§ What is needed: When the line containing "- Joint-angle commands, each" is found in the data below, copy it and each line after it through the line containing "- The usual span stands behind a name", exactly and with no others.

--- --- ---

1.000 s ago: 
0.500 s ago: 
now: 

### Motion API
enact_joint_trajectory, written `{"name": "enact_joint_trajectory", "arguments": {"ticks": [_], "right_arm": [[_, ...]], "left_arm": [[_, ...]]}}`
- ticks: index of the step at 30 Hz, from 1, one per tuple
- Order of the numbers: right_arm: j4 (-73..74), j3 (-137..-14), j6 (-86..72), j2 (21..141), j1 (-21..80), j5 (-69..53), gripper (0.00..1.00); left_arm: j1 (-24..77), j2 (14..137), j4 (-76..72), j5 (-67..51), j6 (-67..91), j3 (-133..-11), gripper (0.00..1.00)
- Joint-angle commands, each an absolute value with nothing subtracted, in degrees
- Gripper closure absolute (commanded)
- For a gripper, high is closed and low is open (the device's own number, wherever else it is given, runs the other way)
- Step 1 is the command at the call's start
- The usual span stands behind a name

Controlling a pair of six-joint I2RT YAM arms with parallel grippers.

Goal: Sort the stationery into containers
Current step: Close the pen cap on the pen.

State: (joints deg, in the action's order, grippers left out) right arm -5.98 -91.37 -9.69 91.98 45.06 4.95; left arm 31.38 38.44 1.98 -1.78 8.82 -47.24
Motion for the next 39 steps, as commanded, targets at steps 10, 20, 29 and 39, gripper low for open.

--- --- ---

§ Response to the task:
- Joint-angle commands, each an absolute value with nothing subtracted, in degrees
- Gripper closure absolute (commanded)
- For a gripper, high is closed and low is open (the device's own number, wherever else it is given, runs the other way)
- Step 1 is the command at the call's start
- The usual span stands behind a name

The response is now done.